PROMPT:
Within the data that follows, how many lines contain the word "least"? Reply with only the number.

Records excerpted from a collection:
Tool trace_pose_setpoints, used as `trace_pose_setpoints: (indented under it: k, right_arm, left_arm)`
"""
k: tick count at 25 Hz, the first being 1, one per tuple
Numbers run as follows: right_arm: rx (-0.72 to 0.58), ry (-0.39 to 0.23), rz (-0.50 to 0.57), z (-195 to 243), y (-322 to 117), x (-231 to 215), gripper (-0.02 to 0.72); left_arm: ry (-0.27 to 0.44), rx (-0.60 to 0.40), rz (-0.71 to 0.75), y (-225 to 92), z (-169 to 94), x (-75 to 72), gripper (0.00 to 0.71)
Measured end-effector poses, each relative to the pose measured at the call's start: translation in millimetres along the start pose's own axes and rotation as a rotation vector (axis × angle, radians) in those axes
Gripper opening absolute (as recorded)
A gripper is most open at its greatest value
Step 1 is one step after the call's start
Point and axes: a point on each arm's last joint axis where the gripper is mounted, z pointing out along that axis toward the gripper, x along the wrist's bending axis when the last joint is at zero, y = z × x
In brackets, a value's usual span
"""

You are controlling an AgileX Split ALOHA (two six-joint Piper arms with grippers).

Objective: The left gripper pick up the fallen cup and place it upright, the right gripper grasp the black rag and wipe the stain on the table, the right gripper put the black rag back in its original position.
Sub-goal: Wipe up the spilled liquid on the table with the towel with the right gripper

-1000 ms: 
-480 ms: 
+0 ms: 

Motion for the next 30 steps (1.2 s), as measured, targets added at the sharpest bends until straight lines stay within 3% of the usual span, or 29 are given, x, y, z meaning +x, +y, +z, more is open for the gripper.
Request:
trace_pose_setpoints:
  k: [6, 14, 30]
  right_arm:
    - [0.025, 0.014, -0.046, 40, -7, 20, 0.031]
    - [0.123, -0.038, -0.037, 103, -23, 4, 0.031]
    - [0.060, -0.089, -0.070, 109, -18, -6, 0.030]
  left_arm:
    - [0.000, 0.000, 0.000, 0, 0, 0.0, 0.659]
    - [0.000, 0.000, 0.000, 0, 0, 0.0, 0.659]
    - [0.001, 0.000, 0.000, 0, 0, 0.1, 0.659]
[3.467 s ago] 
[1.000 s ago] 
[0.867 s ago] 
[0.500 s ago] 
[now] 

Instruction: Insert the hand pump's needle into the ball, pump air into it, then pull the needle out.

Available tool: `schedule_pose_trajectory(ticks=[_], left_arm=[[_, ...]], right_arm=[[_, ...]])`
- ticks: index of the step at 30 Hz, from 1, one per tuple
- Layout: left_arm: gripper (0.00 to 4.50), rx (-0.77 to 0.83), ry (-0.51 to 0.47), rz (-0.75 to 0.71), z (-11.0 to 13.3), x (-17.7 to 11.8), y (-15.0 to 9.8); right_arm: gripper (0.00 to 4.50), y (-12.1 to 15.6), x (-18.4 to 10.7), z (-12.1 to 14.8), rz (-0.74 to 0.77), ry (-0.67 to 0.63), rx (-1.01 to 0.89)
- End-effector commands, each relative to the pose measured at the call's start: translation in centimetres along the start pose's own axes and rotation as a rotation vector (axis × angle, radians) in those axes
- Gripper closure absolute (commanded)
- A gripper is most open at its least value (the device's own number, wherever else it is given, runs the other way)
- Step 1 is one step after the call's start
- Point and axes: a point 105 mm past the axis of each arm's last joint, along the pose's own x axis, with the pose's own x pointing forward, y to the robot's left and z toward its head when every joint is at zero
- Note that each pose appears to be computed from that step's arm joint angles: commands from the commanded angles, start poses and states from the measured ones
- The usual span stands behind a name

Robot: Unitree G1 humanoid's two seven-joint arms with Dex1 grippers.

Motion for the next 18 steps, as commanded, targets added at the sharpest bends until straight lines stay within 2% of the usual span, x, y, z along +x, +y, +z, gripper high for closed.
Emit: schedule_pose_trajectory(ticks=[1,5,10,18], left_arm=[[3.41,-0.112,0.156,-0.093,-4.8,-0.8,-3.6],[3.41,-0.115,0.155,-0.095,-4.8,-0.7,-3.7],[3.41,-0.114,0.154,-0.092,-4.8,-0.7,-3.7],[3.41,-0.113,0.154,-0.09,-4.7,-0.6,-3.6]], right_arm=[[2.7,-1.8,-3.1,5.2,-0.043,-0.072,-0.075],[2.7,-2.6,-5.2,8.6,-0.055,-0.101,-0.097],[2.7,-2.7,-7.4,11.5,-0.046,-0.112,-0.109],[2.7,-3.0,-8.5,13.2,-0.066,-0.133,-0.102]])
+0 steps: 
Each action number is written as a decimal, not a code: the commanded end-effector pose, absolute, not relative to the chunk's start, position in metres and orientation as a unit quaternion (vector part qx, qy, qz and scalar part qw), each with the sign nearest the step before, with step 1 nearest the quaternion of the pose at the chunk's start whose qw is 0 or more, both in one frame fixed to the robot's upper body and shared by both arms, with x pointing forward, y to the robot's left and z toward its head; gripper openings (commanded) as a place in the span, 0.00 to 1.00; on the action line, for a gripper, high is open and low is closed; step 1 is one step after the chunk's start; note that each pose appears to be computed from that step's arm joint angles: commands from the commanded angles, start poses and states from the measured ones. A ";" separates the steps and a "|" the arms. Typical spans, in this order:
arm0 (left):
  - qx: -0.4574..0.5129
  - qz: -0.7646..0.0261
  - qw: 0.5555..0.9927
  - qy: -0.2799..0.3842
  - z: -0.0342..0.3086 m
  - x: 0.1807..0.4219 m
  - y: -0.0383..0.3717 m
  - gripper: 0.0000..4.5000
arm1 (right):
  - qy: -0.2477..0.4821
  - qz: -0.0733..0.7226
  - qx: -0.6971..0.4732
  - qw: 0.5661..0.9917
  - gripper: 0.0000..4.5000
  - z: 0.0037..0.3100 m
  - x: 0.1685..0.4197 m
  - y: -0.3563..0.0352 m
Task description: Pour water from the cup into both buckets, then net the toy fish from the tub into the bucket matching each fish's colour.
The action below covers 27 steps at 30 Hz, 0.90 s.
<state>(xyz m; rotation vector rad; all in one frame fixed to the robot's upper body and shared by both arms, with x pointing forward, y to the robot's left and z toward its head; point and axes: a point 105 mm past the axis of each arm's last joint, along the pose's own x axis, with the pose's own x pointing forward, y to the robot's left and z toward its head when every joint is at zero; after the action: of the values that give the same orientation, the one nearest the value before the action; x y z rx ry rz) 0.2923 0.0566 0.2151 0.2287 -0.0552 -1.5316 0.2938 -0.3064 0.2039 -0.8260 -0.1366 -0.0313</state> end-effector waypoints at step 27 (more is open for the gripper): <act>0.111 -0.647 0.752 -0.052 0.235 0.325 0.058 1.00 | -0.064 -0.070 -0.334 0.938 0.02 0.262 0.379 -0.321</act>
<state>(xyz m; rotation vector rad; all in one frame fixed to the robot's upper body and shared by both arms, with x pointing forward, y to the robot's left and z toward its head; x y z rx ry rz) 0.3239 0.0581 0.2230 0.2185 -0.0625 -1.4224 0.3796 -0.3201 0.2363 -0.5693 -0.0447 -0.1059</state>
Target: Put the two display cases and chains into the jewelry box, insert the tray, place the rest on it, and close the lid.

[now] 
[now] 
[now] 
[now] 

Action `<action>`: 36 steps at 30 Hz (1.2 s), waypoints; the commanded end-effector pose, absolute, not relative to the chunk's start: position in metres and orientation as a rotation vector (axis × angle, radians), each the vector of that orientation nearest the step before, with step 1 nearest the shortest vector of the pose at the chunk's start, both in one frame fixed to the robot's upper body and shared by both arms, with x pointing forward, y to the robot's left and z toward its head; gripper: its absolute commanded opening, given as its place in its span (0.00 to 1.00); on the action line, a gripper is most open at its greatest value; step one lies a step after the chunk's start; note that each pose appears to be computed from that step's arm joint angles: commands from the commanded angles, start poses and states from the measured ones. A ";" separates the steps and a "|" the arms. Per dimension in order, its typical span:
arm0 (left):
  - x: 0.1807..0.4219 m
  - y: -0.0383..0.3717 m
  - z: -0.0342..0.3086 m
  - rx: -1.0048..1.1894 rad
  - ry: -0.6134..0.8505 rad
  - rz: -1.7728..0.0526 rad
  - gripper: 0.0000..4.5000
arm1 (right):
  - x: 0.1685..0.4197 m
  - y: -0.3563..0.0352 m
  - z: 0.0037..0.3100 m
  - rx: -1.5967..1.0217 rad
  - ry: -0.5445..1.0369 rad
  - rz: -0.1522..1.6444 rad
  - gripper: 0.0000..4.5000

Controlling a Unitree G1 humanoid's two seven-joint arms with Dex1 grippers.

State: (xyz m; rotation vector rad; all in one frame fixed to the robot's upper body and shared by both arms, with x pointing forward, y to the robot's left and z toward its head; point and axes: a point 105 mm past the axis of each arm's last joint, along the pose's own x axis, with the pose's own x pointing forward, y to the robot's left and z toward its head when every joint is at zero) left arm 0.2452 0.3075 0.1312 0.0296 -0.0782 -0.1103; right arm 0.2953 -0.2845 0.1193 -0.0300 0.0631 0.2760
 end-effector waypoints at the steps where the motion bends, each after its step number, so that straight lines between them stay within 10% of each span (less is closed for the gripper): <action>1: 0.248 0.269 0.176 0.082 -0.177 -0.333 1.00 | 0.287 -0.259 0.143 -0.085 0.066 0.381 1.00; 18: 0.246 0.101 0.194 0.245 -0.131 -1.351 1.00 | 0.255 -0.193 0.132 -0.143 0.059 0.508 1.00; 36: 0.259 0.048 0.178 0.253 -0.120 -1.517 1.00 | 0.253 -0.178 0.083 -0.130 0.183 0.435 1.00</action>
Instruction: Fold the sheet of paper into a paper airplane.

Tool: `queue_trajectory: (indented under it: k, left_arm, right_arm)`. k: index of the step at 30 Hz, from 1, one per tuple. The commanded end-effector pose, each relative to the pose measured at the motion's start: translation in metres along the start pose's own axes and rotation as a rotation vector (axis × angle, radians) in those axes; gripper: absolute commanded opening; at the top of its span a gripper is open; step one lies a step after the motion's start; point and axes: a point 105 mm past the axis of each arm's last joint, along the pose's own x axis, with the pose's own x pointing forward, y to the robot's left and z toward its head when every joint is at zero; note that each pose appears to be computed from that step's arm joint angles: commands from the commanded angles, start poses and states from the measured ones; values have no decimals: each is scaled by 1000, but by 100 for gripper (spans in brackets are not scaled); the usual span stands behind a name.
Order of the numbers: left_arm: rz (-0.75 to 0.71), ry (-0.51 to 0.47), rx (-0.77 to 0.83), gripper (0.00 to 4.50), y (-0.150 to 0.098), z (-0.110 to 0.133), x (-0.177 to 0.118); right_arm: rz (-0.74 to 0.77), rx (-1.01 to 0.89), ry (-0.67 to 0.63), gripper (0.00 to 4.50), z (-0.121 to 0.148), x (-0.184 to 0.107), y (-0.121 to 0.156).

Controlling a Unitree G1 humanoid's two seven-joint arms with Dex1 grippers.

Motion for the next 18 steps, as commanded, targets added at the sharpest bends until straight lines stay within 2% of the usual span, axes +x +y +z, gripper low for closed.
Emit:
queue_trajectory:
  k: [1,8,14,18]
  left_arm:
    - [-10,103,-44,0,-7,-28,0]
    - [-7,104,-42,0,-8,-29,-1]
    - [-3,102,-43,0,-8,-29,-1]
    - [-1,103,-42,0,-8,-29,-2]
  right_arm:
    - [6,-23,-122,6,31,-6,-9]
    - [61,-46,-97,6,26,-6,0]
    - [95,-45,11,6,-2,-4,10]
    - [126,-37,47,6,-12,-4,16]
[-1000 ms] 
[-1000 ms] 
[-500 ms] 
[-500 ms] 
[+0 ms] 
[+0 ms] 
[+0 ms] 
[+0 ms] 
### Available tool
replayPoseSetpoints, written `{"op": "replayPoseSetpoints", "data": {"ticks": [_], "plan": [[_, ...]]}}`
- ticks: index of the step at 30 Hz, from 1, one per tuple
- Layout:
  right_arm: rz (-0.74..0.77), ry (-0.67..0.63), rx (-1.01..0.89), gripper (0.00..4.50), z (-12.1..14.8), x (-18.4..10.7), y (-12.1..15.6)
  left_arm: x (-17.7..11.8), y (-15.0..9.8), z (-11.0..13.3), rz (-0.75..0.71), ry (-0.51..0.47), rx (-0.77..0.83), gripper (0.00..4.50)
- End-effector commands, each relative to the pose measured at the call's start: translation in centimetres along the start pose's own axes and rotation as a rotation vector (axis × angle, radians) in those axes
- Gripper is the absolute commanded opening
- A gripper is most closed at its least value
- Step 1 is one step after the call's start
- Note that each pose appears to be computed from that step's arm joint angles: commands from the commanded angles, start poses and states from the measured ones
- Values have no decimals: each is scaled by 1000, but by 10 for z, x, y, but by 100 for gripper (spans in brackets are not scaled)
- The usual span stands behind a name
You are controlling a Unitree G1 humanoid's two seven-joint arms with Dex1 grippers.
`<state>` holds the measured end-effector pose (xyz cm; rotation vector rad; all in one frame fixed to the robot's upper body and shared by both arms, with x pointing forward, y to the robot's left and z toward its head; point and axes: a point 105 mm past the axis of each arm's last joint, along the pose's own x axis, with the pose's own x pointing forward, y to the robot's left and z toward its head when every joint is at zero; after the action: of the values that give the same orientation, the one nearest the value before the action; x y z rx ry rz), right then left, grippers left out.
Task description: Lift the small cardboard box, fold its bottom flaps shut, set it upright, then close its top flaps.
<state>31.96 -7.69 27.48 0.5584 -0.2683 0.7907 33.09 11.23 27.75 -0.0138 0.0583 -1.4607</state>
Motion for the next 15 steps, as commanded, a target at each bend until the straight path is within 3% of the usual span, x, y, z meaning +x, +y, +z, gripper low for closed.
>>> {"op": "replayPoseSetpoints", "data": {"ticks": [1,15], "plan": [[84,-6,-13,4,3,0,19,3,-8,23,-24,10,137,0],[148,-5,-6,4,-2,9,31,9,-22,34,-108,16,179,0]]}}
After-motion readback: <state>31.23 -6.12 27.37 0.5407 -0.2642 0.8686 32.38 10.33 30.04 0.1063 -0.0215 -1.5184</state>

WRITTEN RESPONSE:
2